Shakespeare’in Hamlet, Homer ve Barker’in Achilles’den, Barnes ve Saunders’e: Ölümden Kaçmak, Sonunda Bilinmeyen’e Yenik Düşmek

Bu makale, Achilles’den Shakespeare’in Hamlet’ine, çağdaş yazarlar Julian Barnes ve George Saunders’e kadar ölüm olgusuna yaklaşımları tartışmayı amaçlar. Araştırmanın konusu olan yazarların eserleri, kader ve bilinmeyene gidişi kabullenmeden önce nihai adaleti beklerken bile ölümden kaçınma veya onu kontrol etme arzusunu ortaya koyar. Hamlet’in babasının araftaki hayaline olan ilgisi, daha sonra kendi sorunları arasında unutulur; Achilles erken ve şaşalı bir ölümü kabul etmişken Hades’deki kaybolan yaşantısının yasını tutar. Barker ise onu, ölümü kabullenmesine karşın oğlunun geleceğini planlarken gösterir. Çağdaş Saunders, Lincoln’ın genç oğlunun arafın eşiğinde tutulurken sonsuz kaderi, yargılanma ve sona ulaşma için onun cesaretlendirilmesini konu eder. Barnes’ın arzularını tatmin edecek cennet rüyası, aslında böyle bir cennetin bile nihai olarak kötü olduğunu gösterir, yarattığı karakter bir anlam aramakta ve kendi kişiliğinin tuzağına düşmektedir. İncelenen eserler göstermiştir ki, kaleme alındıkları dönemler farklı da olsa ölümden neye mal olursa olsun kaçınmaya çalışır ama sonuçta onu kabullenir ve mümkünse hayata nihai adaleti getirmesini umarlar.
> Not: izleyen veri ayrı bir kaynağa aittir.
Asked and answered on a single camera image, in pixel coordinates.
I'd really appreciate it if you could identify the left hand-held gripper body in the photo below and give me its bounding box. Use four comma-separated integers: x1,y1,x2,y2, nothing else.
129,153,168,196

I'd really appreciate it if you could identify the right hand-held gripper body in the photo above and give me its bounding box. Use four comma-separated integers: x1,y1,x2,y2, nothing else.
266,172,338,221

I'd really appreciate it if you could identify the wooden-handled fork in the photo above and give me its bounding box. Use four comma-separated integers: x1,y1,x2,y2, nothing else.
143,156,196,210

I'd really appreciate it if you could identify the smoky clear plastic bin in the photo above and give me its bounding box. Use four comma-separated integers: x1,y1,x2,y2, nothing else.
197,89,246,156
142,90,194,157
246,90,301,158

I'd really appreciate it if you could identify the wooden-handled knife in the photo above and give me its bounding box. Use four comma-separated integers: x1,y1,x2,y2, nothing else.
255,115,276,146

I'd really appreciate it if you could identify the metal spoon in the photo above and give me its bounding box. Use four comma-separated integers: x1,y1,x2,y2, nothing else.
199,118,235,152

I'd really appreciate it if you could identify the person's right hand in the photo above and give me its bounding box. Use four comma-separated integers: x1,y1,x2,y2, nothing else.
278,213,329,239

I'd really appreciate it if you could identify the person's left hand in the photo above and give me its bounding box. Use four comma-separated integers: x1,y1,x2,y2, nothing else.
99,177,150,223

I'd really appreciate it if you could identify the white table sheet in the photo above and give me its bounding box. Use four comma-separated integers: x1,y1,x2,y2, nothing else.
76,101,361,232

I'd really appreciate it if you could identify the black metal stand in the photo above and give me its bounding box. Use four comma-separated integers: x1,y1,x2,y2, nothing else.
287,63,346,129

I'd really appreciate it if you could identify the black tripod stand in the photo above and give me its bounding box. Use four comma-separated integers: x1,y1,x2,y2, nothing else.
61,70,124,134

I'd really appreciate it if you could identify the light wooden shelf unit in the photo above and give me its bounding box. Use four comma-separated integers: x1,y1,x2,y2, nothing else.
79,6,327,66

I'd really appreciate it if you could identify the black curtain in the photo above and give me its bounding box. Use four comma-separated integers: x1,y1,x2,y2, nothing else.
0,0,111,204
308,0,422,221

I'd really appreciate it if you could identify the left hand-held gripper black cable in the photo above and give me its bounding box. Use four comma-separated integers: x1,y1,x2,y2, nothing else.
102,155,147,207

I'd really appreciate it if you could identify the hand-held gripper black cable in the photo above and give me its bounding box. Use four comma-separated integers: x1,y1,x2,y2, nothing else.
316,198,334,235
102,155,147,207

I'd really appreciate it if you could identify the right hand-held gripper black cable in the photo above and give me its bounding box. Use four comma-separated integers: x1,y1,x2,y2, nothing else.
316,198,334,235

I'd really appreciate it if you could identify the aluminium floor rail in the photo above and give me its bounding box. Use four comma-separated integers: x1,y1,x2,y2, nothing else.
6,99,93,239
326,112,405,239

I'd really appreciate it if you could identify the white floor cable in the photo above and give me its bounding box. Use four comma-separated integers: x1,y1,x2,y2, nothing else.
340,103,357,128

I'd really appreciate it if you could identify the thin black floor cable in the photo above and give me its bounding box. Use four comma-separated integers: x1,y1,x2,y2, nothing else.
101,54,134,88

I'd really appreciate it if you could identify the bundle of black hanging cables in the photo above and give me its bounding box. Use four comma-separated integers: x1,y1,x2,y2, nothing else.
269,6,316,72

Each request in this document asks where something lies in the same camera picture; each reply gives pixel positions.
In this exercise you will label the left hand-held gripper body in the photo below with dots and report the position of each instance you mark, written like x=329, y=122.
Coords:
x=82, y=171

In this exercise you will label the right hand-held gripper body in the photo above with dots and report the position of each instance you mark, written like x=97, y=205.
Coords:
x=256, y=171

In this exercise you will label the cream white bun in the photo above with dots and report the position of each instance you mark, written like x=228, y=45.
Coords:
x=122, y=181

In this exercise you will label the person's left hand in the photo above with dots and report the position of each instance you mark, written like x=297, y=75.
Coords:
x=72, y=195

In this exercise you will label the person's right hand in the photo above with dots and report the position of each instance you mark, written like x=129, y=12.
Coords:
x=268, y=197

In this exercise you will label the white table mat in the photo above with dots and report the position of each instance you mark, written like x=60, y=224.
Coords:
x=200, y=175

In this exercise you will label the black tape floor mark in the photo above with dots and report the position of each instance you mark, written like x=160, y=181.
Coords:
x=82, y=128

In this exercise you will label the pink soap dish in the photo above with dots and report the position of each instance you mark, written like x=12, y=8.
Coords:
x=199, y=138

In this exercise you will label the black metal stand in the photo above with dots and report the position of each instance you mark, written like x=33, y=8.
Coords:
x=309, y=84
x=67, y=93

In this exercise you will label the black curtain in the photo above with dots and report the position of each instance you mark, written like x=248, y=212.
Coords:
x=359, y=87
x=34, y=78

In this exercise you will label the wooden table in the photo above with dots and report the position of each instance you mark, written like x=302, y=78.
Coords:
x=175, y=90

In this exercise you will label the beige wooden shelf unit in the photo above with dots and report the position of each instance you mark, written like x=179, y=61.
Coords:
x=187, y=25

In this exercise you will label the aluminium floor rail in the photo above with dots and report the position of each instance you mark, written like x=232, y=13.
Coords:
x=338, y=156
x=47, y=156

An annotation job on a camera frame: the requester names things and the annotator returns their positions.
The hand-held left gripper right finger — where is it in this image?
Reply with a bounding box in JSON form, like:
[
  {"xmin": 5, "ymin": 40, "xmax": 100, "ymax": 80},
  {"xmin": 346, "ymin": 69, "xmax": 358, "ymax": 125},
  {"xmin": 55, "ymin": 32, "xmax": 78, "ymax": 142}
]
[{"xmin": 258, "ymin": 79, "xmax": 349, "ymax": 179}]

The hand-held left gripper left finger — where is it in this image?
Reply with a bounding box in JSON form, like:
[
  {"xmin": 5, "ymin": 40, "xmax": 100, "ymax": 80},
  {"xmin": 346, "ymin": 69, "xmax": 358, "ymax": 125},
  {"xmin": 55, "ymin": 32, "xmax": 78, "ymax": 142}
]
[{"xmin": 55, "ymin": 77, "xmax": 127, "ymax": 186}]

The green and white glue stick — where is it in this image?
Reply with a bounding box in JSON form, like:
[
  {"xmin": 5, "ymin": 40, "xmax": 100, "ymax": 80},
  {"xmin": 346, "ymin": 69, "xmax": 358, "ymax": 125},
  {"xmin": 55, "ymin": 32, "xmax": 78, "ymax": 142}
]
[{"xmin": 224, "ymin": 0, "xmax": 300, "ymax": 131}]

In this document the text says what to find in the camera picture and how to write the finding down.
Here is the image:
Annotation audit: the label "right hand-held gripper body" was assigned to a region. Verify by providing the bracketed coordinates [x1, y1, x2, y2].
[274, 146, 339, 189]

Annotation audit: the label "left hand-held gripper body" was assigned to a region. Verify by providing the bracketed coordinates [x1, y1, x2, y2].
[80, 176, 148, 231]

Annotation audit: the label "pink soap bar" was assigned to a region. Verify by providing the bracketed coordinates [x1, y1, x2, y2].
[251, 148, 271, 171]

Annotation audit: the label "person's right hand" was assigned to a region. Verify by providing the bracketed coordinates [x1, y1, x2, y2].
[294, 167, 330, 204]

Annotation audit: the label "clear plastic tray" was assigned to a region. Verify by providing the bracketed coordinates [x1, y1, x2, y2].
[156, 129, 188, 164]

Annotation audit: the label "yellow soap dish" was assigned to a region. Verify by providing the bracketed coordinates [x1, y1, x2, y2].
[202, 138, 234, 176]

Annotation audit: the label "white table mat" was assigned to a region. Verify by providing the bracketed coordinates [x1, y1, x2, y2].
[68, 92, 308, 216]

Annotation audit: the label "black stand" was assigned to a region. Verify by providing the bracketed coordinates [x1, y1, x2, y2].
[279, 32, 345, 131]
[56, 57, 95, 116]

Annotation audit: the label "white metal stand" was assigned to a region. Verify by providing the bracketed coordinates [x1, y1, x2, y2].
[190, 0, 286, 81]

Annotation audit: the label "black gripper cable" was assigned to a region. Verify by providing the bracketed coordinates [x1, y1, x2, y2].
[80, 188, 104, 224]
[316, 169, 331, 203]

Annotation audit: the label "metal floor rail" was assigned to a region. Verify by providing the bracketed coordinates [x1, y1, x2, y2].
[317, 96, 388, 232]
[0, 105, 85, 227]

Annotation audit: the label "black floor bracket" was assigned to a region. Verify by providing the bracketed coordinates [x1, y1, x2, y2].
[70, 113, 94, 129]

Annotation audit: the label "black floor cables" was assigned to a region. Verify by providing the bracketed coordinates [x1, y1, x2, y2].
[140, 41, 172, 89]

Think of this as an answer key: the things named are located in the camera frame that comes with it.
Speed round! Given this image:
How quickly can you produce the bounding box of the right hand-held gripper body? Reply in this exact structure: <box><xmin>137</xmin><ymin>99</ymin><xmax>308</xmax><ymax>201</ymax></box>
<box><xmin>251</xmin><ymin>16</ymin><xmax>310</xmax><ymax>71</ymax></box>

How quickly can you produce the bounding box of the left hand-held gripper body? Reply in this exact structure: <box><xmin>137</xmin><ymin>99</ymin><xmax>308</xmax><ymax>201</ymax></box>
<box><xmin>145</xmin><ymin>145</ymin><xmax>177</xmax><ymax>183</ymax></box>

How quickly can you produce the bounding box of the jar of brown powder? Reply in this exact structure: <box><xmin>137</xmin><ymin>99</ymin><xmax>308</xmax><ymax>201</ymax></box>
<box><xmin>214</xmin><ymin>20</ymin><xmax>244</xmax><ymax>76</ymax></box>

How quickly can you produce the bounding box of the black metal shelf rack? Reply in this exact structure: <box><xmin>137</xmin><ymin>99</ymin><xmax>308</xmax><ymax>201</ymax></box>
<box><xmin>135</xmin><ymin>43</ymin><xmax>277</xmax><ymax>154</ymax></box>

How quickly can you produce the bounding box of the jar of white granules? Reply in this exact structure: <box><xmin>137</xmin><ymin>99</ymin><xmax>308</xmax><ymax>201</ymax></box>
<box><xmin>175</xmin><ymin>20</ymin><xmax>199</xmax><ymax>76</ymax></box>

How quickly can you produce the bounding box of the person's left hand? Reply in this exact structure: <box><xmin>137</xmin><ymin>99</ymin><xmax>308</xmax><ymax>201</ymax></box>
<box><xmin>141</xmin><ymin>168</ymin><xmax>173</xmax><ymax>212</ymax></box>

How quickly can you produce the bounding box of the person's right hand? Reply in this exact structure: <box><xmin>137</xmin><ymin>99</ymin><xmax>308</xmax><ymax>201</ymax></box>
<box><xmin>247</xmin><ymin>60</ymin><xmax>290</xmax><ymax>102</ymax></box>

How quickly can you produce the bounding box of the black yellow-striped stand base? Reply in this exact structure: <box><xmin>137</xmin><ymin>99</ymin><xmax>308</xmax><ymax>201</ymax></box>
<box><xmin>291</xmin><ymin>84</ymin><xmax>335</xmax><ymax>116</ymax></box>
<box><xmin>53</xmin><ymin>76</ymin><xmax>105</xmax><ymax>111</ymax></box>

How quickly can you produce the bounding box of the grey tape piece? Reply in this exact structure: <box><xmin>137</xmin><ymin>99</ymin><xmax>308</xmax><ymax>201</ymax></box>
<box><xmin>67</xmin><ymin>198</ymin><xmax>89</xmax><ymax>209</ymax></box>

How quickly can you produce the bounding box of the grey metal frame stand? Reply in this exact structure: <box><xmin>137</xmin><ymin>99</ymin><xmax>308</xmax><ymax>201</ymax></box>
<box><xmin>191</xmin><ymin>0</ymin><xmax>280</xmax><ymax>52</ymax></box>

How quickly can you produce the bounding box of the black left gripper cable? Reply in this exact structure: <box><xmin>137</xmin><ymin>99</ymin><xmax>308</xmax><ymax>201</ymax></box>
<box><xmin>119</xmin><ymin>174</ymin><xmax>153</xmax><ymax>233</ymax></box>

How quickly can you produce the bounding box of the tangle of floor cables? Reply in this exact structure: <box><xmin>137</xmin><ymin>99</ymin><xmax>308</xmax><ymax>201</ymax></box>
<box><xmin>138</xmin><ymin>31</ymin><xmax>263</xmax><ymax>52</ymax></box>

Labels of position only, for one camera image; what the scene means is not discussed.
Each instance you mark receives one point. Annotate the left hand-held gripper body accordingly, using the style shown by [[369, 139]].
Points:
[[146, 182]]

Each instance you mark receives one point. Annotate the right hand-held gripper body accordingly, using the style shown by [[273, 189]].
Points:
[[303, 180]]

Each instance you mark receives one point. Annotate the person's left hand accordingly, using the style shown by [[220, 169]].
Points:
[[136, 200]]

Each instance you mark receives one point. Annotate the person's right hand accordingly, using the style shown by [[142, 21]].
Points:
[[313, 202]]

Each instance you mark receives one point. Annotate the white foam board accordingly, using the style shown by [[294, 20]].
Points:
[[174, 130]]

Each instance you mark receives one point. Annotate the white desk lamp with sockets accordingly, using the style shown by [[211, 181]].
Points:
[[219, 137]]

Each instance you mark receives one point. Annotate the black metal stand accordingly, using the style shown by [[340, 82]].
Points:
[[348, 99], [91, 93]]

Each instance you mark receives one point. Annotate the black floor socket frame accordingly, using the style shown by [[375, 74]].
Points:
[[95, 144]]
Thanatos in Shakespeare’s Hamlet, Homer and Barker’s Achilles, Barnes and Saunders: Warding off Death before Release into the Unknown

This paper offers an existential approach to writers’ responses to death, evaluating their different views regarding our ultimate destiny, Thanatos. It considers the deliberations of Shakespeare’s Hamlet, the archetypal death-ponderer, and Homer’s Achilles, approaching our own time through contemporaries like Julian Barnes, George Saunders and Pat Barker. These writings spanning hundreds of years demonstrate our desire to evade or control death, while anticipating ultimate judgment for behaviour in this life, before loosening our attachment to life in accepting our final fate. We watch Hamlet’s concern for his father’s ghost tortured in purgatory and his wish for revenge, as it became surpassed by Hamlet’s interrogations concerning his own mortality, still obsessed by death, to which force he finally surrenders. While Achilles had initially embraced a gloriously heroic, youthful death, Homer subsequently shows him mourning the loss of his life in Hades; Pat Barker shows Achilles as reconciled to death, even while attached to life in considering his child’s future. The contemporary George Saunders presents Lincoln’s young son caught in a liminal bardo of the dead, who are trapped in attachment to their mortal state, while Willie is enabled to transition to his final state of possible judgment and closure. Julian Barnes’ wish-fulfilment dream or desire of heaven offers this ideal as a debased, corporeal paradise, leaving his character longing for meaning, even while trapped in the limitations of his own personality. Visions and dreams from Homer and Shakespeare onwards offer cryptic clues regarding unknown future states. These literary reflections through disparate eras indicate the human aspiration to evade death and whatever lies beyond it, while often positing a final surrender to death, alongside a wish for it to make sense of life through karmic resolution.